→ **Problem requirements**
The data must be written out once more, precisely as given.
-*-*-
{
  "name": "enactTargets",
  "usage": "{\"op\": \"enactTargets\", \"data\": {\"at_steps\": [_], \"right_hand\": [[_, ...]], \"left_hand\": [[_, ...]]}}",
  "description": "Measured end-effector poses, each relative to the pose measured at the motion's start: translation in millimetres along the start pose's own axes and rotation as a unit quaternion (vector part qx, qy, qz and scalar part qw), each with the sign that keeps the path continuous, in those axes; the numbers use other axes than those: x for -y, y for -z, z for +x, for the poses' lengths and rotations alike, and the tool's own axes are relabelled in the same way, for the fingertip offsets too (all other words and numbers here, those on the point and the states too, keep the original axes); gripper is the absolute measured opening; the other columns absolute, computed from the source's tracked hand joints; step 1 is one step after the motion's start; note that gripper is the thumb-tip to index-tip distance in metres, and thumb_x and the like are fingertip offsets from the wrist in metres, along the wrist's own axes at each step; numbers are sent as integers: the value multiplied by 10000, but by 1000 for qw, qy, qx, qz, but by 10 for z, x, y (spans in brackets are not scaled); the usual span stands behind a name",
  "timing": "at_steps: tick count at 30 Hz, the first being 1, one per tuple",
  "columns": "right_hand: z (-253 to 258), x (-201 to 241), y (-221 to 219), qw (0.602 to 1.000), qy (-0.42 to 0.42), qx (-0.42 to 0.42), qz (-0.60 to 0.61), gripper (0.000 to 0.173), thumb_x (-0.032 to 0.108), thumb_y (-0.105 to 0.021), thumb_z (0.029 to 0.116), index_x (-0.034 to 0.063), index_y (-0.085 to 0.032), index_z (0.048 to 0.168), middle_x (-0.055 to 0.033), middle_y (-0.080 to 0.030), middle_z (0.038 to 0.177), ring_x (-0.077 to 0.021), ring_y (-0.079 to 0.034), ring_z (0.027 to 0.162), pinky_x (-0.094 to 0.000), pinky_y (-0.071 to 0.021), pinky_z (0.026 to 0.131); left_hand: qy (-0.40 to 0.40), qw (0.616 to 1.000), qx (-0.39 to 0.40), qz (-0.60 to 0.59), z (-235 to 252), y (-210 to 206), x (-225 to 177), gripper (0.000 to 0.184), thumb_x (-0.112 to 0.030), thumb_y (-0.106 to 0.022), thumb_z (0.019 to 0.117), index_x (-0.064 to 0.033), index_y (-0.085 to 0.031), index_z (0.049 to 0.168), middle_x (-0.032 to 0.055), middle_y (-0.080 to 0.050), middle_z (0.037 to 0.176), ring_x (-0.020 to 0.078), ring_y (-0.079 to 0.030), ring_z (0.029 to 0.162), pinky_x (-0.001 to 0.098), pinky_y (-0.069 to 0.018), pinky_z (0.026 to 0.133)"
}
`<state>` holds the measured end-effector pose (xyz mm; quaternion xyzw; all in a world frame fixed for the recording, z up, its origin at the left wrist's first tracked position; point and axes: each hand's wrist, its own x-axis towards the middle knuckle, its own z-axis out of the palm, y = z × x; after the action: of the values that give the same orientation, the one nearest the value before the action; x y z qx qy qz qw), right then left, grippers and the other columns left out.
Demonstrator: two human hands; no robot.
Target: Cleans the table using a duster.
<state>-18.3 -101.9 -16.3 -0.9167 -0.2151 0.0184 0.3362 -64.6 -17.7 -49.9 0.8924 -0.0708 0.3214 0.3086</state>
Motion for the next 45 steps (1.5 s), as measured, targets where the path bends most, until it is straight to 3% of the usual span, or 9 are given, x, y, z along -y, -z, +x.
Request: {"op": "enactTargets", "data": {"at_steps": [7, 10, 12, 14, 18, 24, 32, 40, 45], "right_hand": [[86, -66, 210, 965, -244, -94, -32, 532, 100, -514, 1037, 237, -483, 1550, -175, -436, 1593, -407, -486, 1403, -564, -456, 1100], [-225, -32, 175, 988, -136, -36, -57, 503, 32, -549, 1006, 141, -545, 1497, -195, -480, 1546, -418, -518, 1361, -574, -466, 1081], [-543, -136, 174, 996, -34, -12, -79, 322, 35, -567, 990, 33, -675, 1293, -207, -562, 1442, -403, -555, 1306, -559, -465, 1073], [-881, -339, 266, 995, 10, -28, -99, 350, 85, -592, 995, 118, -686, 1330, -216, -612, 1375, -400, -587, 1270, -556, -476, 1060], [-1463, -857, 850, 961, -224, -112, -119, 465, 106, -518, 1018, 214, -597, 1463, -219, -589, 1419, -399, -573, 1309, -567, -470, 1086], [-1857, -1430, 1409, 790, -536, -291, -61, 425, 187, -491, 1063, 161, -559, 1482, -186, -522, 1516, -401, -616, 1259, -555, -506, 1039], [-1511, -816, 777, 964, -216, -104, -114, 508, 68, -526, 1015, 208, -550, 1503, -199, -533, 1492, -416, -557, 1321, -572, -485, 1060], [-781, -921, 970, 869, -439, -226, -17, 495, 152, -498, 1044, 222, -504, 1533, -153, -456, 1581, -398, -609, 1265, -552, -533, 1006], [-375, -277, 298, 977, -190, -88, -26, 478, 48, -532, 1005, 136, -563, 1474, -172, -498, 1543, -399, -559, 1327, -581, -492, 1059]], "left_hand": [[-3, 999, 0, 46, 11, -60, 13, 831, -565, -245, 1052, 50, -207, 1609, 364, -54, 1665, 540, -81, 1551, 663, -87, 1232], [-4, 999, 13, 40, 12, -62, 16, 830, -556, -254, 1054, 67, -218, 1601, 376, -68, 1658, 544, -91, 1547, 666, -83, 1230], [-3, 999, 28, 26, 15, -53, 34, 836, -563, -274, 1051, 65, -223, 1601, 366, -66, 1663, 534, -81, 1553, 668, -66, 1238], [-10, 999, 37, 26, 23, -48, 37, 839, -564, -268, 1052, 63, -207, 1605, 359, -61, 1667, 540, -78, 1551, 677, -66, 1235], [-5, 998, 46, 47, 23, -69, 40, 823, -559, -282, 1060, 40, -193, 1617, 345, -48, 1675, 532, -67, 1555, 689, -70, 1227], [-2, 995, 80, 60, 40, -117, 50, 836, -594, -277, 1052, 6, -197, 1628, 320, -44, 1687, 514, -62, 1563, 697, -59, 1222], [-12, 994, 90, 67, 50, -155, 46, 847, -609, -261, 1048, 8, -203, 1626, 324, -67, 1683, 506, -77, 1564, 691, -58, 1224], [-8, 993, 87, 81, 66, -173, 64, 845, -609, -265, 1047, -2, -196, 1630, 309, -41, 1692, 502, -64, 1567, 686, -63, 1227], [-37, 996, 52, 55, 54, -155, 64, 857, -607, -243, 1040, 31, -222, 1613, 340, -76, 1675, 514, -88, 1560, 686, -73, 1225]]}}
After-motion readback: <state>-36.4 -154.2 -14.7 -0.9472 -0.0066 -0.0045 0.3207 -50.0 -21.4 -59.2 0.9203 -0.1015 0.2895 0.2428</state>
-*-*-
→ **Reply**
{
  "name": "enactTargets",
  "usage": "{\"op\": \"enactTargets\", \"data\": {\"at_steps\": [_], \"right_hand\": [[_, ...]], \"left_hand\": [[_, ...]]}}",
  "description": "Measured end-effector poses, each relative to the pose measured at the motion's start: translation in millimetres along the start pose's own axes and rotation as a unit quaternion (vector part qx, qy, qz and scalar part qw), each with the sign that keeps the path continuous, in those axes; the numbers use other axes than those: x for -y, y for -z, z for +x, for the poses' lengths and rotations alike, and the tool's own axes are relabelled in the same way, for the fingertip offsets too (all other words and numbers here, those on the point and the states too, keep the original axes); gripper is the absolute measured opening; the other columns absolute, computed from the source's tracked hand joints; step 1 is one step after the motion's start; note that gripper is the thumb-tip to index-tip distance in metres, and thumb_x and the like are fingertip offsets from the wrist in metres, along the wrist's own axes at each step; numbers are sent as integers: the value multiplied by 10000, but by 1000 for qw, qy, qx, qz, but by 10 for z, x, y (spans in brackets are not scaled); the usual span stands behind a name",
  "timing": "at_steps: tick count at 30 Hz, the first being 1, one per tuple",
  "columns": "right_hand: z (-253 to 258), x (-201 to 241), y (-221 to 219), qw (0.602 to 1.000), qy (-0.42 to 0.42), qx (-0.42 to 0.42), qz (-0.60 to 0.61), gripper (0.000 to 0.173), thumb_x (-0.032 to 0.108), thumb_y (-0.105 to 0.021), thumb_z (0.029 to 0.116), index_x (-0.034 to 0.063), index_y (-0.085 to 0.032), index_z (0.048 to 0.168), middle_x (-0.055 to 0.033), middle_y (-0.080 to 0.030), middle_z (0.038 to 0.177), ring_x (-0.077 to 0.021), ring_y (-0.079 to 0.034), ring_z (0.027 to 0.162), pinky_x (-0.094 to 0.000), pinky_y (-0.071 to 0.021), pinky_z (0.026 to 0.131); left_hand: qy (-0.40 to 0.40), qw (0.616 to 1.000), qx (-0.39 to 0.40), qz (-0.60 to 0.59), z (-235 to 252), y (-210 to 206), x (-225 to 177), gripper (0.000 to 0.184), thumb_x (-0.112 to 0.030), thumb_y (-0.106 to 0.022), thumb_z (0.019 to 0.117), index_x (-0.064 to 0.033), index_y (-0.085 to 0.031), index_z (0.049 to 0.168), middle_x (-0.032 to 0.055), middle_y (-0.080 to 0.050), middle_z (0.037 to 0.176), ring_x (-0.020 to 0.078), ring_y (-0.079 to 0.030), ring_z (0.029 to 0.162), pinky_x (-0.001 to 0.098), pinky_y (-0.069 to 0.018), pinky_z (0.026 to 0.133)"
}
`<state>` holds the measured end-effector pose (xyz mm; quaternion xyzw; all in a world frame fixed for the recording, z up, its origin at the left wrist's first tracked position; point and axes: each hand's wrist, its own x-axis towards the middle knuckle, its own z-axis out of the palm, y = z × x; after the action: of the values that give the same orientation, the one nearest the value before the action; x y z qx qy qz qw), right then left, grippers and the other columns left out.
Demonstrator: two human hands; no robot.
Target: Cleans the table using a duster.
<state>-18.3 -101.9 -16.3 -0.9167 -0.2151 0.0184 0.3362 -64.6 -17.7 -49.9 0.8924 -0.0708 0.3214 0.3086</state>
Motion for the next 45 steps (1.5 s), as measured, targets where the path bends most, until it is straight to 3% of the usual span, or 9 are given, x, y, z along -y, -z, +x.
Request: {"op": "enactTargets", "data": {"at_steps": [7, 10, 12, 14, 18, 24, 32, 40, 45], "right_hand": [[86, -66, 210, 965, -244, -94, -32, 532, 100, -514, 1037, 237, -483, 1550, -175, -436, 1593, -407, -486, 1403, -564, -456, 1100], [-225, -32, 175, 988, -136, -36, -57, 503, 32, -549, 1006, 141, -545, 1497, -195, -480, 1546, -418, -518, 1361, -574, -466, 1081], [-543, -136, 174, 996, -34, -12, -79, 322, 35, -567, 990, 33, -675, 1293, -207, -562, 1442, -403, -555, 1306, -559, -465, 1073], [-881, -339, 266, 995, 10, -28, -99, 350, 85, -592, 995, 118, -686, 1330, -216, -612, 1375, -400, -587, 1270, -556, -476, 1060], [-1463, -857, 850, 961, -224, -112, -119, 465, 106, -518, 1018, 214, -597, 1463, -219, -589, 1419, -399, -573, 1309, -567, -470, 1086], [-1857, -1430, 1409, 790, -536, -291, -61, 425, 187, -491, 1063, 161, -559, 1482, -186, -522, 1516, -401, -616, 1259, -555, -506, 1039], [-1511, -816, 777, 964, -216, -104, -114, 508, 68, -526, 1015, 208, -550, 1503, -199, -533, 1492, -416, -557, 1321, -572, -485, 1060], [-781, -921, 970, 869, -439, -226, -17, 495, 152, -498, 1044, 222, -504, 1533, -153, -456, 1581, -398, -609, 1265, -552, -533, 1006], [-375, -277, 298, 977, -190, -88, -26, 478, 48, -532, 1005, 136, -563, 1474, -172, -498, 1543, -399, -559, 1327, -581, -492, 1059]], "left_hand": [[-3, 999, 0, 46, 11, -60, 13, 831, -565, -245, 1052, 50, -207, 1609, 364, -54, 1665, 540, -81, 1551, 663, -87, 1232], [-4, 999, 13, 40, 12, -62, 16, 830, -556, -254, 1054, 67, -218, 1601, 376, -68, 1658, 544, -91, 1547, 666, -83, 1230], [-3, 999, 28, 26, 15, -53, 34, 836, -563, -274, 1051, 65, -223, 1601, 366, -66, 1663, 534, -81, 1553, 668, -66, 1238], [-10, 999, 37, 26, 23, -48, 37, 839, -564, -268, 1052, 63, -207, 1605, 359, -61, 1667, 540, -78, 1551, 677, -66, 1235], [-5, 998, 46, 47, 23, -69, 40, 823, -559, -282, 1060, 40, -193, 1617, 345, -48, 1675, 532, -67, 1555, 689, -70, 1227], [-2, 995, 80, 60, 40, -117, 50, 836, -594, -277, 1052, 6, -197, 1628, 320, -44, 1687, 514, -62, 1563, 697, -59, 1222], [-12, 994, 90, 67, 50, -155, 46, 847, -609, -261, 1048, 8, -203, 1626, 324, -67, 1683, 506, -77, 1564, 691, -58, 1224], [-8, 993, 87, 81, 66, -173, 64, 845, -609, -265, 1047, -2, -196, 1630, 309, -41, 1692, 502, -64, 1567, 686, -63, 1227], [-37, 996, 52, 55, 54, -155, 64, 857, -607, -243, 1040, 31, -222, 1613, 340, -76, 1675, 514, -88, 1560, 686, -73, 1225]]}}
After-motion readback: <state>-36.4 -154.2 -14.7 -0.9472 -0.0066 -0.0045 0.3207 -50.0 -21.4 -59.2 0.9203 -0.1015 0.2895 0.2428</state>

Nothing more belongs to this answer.